Here the job is to return only the lines of the material, exactly, from the first one to the line with "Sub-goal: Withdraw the".

<<<<

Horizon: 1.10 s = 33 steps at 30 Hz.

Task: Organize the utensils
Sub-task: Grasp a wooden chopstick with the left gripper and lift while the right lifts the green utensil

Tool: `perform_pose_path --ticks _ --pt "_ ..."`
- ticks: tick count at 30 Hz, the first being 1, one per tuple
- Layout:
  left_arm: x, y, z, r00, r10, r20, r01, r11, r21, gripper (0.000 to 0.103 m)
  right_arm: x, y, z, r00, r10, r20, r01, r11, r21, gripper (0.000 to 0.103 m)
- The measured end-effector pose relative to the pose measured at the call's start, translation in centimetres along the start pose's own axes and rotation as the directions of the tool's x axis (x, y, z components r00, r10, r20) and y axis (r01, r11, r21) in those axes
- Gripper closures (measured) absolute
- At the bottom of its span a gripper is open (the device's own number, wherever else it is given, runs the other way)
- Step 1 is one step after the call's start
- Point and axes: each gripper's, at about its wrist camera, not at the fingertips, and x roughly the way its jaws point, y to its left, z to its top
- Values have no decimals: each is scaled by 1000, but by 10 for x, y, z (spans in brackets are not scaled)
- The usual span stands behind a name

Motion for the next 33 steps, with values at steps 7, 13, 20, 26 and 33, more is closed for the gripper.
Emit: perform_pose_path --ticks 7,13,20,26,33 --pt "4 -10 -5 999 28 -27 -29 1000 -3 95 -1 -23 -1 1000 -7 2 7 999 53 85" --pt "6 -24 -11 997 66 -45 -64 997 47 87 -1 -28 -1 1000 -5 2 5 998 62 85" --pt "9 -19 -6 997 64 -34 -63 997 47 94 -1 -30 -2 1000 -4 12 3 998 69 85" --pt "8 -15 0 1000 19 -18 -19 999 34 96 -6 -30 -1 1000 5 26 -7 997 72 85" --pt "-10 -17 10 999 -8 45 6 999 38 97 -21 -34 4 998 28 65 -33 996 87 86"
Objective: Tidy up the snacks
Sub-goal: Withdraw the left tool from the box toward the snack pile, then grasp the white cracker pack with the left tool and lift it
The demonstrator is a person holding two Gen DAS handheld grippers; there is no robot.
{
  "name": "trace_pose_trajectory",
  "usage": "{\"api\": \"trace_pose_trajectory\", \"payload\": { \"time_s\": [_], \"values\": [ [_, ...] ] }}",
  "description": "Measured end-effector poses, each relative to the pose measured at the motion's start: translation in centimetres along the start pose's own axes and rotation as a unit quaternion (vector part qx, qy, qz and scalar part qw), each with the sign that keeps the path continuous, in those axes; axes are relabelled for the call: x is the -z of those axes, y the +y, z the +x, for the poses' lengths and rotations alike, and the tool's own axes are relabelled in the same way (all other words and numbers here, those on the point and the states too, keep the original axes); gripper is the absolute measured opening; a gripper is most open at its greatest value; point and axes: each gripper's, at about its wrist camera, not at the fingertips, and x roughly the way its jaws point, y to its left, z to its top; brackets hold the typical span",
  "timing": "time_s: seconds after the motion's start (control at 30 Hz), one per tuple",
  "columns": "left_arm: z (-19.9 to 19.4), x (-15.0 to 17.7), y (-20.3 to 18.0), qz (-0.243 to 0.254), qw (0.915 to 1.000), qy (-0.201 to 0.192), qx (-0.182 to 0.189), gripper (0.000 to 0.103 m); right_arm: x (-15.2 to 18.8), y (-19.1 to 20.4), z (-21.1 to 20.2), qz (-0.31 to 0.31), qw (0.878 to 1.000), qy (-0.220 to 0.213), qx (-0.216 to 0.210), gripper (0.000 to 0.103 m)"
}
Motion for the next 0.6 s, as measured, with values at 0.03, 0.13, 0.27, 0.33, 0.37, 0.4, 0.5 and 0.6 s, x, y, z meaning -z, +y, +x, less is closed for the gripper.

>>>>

> Answer section:
Horizon: 1.10 s = 33 steps at 30 Hz.

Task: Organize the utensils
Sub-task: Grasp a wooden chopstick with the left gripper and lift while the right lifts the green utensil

Tool: `perform_pose_path --ticks _ --pt "_ ..."`
- ticks: tick count at 30 Hz, the first being 1, one per tuple
- Layout:
  left_arm: x, y, z, r00, r10, r20, r01, r11, r21, gripper (0.000 to 0.103 m)
  right_arm: x, y, z, r00, r10, r20, r01, r11, r21, gripper (0.000 to 0.103 m)
- The measured end-effector pose relative to the pose measured at the call's start, translation in centimetres along the start pose's own axes and rotation as the directions of the tool's x axis (x, y, z components r00, r10, r20) and y axis (r01, r11, r21) in those axes
- Gripper closures (measured) absolute
- At the bottom of its span a gripper is open (the device's own number, wherever else it is given, runs the other way)
- Step 1 is one step after the call's start
- Point and axes: each gripper's, at about its wrist camera, not at the fingertips, and x roughly the way its jaws point, y to its left, z to its top
- Values have no decimals: each is scaled by 1000, but by 10 for x, y, z (spans in brackets are not scaled)
- The usual span stands behind a name

Motion for the next 33 steps, with values at steps 7, 13, 20, 26 and 33, more is closed for the gripper.
Emit: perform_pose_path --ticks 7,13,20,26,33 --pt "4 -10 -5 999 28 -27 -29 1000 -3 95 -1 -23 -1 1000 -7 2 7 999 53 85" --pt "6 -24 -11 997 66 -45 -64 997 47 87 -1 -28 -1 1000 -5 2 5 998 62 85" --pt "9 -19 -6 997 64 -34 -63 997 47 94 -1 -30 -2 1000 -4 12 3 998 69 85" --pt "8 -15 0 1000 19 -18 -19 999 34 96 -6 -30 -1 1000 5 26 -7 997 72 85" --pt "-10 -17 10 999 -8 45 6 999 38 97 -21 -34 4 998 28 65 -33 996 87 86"
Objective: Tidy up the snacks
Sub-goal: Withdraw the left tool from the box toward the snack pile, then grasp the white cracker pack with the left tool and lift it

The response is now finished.